By LESLIE MORIARTY and JANICE PODSADA
Herald Writers
It’s like waking up on Christmas morning and finding no presents under the tree.
That’s how some Snohomish County residents were feeling on the morning following one of the closest presidential races in history.
"We still don’t know who the next president is going to be," Courtney Horne said from her Everett espresso business Wednesday. "The whole system seems to be off. I just keeping thinking, ‘Count the ballots and get this thing over with.’ "
The day after the election, a variety of opinions surfaced in the county regarding the close race, the Electoral College vs. the popular vote and the wait for absentee ballots to be counted.
Horne said past presidential elections didn’t interest her, but this one does.
"It’s very weird to think that our nation is so evenly divided between Republicans and Democrats, and conservatives and liberals," she said. "I can’t believe how everything is so 50-50. It’s just crazy to me."
Horne stayed up as long as she could to watch election returns Tuesday, but finally had to go to bed because she had to work the next day.
"My customers are kind of in and out in a hurry," she said. "So they’re not talking a lot about it. But my friends and I have talked. We just can’t imagine how long this might go on."
At the QFC grocery store in Mill Creek, checkers replaced the ubiquitous, "How are you today?" with the more personal question, "Did you stay up late last night?"
Lou Ann Bauman, who works in the QFC pharmacy, said Tylenol sales soared because of the late-night election coverage.
"Everybody was up," Bauman said. "Nobody looks really good today."
Voters on both sides of the political fence said they weren’t happy with the Electoral College system, however.
Lori Cavalli, sipping coffee outside the Mill Creek Starbucks, said the system should be scrapped.
"They should do away with it.

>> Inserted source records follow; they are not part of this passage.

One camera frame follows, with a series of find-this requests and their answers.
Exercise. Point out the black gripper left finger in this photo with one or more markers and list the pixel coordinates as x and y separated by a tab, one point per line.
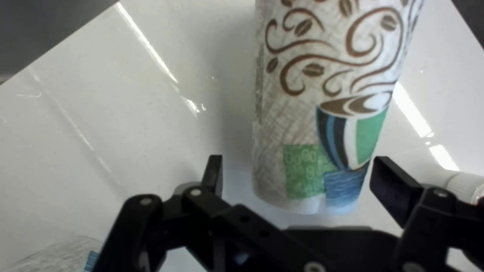
167	228

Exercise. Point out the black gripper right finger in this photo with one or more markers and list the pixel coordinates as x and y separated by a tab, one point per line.
429	222

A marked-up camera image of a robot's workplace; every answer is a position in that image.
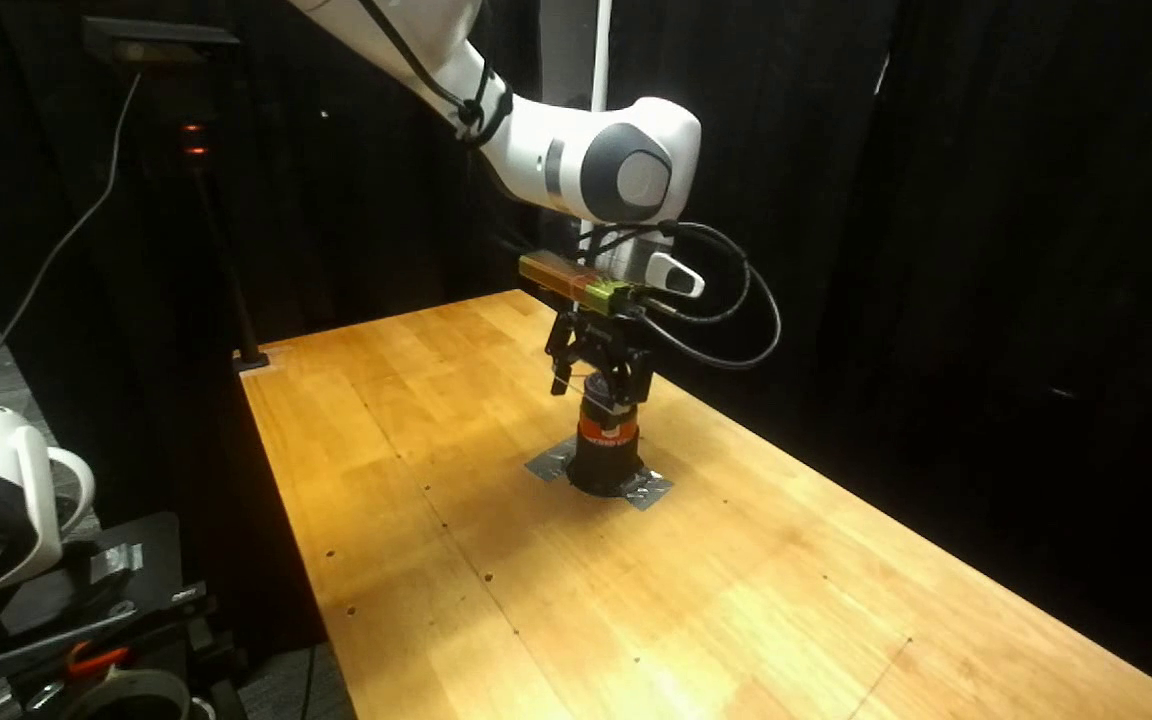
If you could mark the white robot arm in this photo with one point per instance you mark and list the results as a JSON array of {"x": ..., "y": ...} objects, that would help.
[{"x": 560, "y": 144}]

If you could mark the black camera stand pole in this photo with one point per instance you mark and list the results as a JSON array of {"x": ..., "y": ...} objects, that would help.
[{"x": 222, "y": 241}]

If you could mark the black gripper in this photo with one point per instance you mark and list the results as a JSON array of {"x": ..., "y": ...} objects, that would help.
[{"x": 602, "y": 342}]

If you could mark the dark coffee cup red sleeve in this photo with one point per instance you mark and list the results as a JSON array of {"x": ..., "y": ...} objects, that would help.
[{"x": 605, "y": 446}]

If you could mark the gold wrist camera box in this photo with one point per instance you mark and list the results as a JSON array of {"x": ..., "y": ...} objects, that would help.
[{"x": 560, "y": 276}]

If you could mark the black curtain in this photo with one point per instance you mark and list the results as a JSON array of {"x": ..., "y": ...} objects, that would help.
[{"x": 1003, "y": 267}]

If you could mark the white vertical pole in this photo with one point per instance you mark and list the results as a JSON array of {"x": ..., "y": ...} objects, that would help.
[{"x": 599, "y": 54}]

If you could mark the small red clip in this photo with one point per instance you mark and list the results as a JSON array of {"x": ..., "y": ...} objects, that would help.
[{"x": 93, "y": 657}]

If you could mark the black camera on stand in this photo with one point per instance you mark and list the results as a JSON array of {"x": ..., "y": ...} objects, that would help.
[{"x": 158, "y": 42}]

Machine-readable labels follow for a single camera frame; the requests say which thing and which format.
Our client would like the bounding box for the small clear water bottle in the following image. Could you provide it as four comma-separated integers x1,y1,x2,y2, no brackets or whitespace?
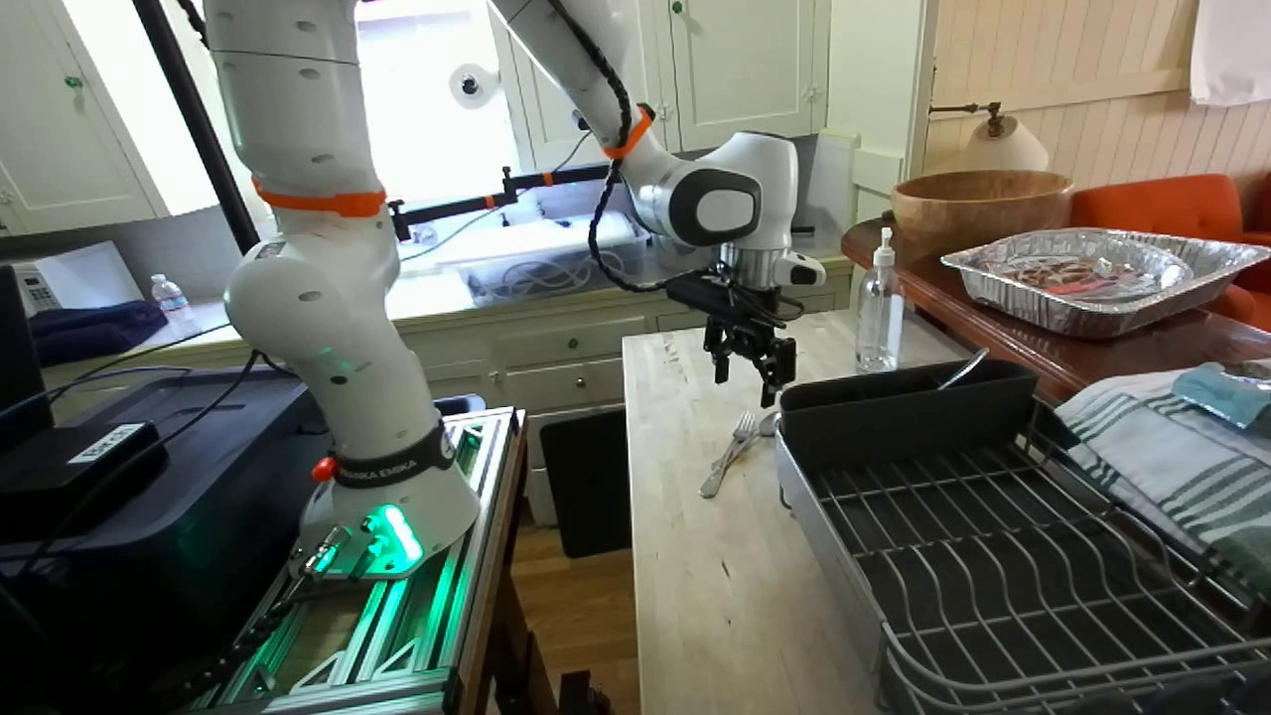
149,269,190,330

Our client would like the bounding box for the black screen edge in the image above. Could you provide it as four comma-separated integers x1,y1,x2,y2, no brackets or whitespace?
0,264,56,454

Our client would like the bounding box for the dark brown wooden table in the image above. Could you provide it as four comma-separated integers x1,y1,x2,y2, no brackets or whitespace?
837,213,1271,409

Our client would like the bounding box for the clear storage bin with cables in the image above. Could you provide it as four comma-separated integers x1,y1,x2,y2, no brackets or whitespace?
454,209,666,306

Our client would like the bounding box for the aluminium foil tray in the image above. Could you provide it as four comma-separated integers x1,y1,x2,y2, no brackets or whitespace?
938,228,1271,346

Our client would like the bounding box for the black diagonal pole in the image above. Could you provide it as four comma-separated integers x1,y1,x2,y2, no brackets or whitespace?
131,0,266,258

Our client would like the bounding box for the orange sofa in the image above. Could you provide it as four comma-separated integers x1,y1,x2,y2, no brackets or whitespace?
1069,171,1271,334

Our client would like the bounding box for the black coiled gripper cable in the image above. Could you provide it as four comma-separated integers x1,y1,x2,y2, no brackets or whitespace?
546,0,706,299

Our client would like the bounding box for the black labelled device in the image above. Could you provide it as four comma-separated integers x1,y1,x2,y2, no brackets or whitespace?
0,419,176,539

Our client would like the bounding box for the white panelled cabinet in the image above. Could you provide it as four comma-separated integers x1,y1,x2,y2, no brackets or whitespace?
0,0,232,243
633,0,834,160

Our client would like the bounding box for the white paper towel roll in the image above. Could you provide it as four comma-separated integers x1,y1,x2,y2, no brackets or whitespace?
444,59,503,111

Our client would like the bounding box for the silver spoon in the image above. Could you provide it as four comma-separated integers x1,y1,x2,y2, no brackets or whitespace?
719,409,788,470

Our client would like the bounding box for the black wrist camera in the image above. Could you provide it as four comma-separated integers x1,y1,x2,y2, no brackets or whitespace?
660,269,731,319

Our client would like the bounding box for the aluminium robot mount stand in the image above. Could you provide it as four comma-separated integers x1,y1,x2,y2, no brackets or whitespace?
196,400,531,715

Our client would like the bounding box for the navy blue cloth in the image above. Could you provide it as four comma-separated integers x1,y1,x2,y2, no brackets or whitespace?
28,299,171,368

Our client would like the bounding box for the teal cloth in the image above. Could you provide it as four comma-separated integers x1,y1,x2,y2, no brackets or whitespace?
1167,360,1271,439

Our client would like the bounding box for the large wooden bowl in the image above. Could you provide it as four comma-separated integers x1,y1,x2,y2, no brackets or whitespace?
890,167,1078,264

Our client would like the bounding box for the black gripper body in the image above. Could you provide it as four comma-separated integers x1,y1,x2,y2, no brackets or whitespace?
701,282,801,355

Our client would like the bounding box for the white dome lamp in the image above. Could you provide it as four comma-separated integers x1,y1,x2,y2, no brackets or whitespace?
927,100,1053,179

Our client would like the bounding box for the white green striped towel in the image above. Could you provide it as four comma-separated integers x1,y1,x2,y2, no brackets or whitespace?
1053,364,1271,587

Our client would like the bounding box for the chrome wire dish rack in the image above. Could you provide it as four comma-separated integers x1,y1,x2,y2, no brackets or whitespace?
807,440,1271,715

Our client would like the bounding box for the silver fork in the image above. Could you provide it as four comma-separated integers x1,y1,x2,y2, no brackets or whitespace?
701,409,784,503

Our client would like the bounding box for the black boom with orange clamps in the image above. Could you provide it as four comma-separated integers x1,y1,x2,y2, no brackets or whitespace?
386,160,611,232

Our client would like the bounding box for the cream counter with drawers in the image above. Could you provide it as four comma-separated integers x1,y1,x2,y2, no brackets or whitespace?
44,249,859,533

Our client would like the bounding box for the black cutlery holder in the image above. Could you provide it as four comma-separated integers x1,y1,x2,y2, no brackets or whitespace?
776,358,1042,470

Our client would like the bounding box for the clear hand sanitizer bottle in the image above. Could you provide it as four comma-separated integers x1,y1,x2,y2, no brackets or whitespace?
852,224,910,378

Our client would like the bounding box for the white hanging cloth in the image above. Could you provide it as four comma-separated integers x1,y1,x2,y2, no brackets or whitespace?
1189,0,1271,111

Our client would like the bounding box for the black control box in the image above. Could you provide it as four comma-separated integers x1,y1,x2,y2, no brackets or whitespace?
0,368,331,715

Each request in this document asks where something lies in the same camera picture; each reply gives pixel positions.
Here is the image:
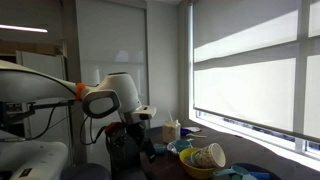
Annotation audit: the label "black camera mount rod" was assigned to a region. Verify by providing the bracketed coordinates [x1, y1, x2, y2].
[0, 99, 76, 133]

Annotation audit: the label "white paper coffee cups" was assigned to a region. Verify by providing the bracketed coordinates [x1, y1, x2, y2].
[189, 142, 227, 169]

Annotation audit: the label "purple jar lid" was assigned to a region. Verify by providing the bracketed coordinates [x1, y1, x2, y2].
[179, 128, 192, 137]

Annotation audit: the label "dark blue round plate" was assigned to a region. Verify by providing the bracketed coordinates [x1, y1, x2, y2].
[213, 162, 283, 180]

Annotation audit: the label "white cabinet panel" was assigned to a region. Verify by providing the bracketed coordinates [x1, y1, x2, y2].
[15, 49, 68, 81]

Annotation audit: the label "large teal measuring scoop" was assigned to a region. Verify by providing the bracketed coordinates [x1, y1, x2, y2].
[213, 164, 252, 178]

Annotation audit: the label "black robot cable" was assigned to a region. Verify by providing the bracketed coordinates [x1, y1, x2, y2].
[79, 114, 108, 146]

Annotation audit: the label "yellow plastic bowl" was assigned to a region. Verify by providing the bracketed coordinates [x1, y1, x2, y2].
[179, 147, 218, 180]

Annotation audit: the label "medium teal measuring cup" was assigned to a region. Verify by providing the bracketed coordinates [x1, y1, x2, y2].
[173, 138, 195, 153]

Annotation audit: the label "large grey roller blind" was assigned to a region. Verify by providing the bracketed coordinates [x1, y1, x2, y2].
[192, 0, 320, 142]

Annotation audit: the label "dark blue chair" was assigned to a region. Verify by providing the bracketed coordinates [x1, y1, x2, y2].
[60, 162, 112, 180]

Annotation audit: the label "white paper sheet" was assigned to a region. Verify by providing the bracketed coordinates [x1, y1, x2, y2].
[184, 126, 203, 134]

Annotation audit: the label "orange cable tie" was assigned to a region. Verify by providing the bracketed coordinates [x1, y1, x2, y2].
[75, 82, 87, 102]

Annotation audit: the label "ceiling strip light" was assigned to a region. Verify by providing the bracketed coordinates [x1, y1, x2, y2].
[0, 23, 49, 34]

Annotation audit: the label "small white utensil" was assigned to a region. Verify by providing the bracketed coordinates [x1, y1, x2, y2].
[186, 133, 208, 139]

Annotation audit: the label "blue patterned paper bowl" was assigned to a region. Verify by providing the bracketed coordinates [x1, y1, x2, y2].
[166, 139, 194, 157]

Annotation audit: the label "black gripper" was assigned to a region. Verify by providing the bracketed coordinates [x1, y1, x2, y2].
[105, 122, 157, 174]

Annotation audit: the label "white plastic spoon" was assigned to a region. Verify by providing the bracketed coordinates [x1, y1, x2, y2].
[167, 110, 176, 126]

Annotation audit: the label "narrow grey roller blind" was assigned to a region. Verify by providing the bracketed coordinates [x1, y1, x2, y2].
[75, 0, 148, 108]

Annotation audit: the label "small teal measuring cup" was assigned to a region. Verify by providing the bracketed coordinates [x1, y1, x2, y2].
[153, 143, 168, 155]

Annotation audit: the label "clear jar of rice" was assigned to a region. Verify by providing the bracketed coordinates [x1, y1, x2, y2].
[162, 119, 182, 145]

The Constitution starts out, ‘We the people,’ not, ‘We the Electoral College,’" said Cavalli, who voted for Texas Gov. George W. Bush.
Susan Flynn of Bothell, who cast her ballot for Vice President Al Gore, had no quarrel with Cavalli.
"The Electoral College is out-of-date, especially in an election where so many people turned out," Flynn said.
But Bud Schackman, a retired Mill Creek resident, said the Electoral College has functioned fine for many years.
"You get a tight race like this and people suddenly want to change things. It’s been working all these years," said Schackman, who remembers another presidential race that hung in the balance.
"Forty years ago, it was Truman and Dewey," he added.
But east of Mill Creek, at the Sky River Pub in Sultan, bartender Linda Palmer said customers were questioning the impact of their individual vote.
"With things being the way they are with the Electoral College, lots of people are thinking that their vote doesn’t really count for much," Palmer said. "They keep saying, ‘Why’d I even vote?’ "
Palmer said many of her customers said they voted for Libertarians, and hence aren’t as involved in the Gore-Bush battle.
"I think they just want it to be over," she said. "They’re tired of the campaign ads on TV and all the telephone calls asking them to vote for whoever."
Russ Sumpter of Monroe was surfing the Internet through the wee hours of Wednesday morning, hoping to find out who had won the presidential race before going to bed.
"I got off the ferry coming home from the Sultan High School football game in Port Townsend at midnight," he said. "When I got home, I got on the Internet, and I’ll bet I was up until 2:30 or 3 (a.m.)"
When he got to work at Sno Country Ford in Monroe later Wednesday morning, the buzz was all about the presidential election.
"That’s all people have been talking about," he said. "We want to know who’s going to win this election.
"And we’ve been talking about the popular vote versus the electoral vote. Most of the people here are Republicans, and on Tuesday they weren’t so hot on the idea of the electoral vote mattering. But now they’ve flip-flopped. Now they’re believing in the electoral system."
In Snohomish on Wednesday, Kerry Condell was occasionally tuning in the radio at her workplace to see what was happening.
The electoral vote is something that Condell is contemplating.
"In situations like this one with this presidential race, I begin to wonder about it," she said. "I understand that it helps in some ways because it makes the candidates feel they have to campaign in all 50 states, not just the large ones.
But to think that who the people voted for may not be president, "that seems very wrong."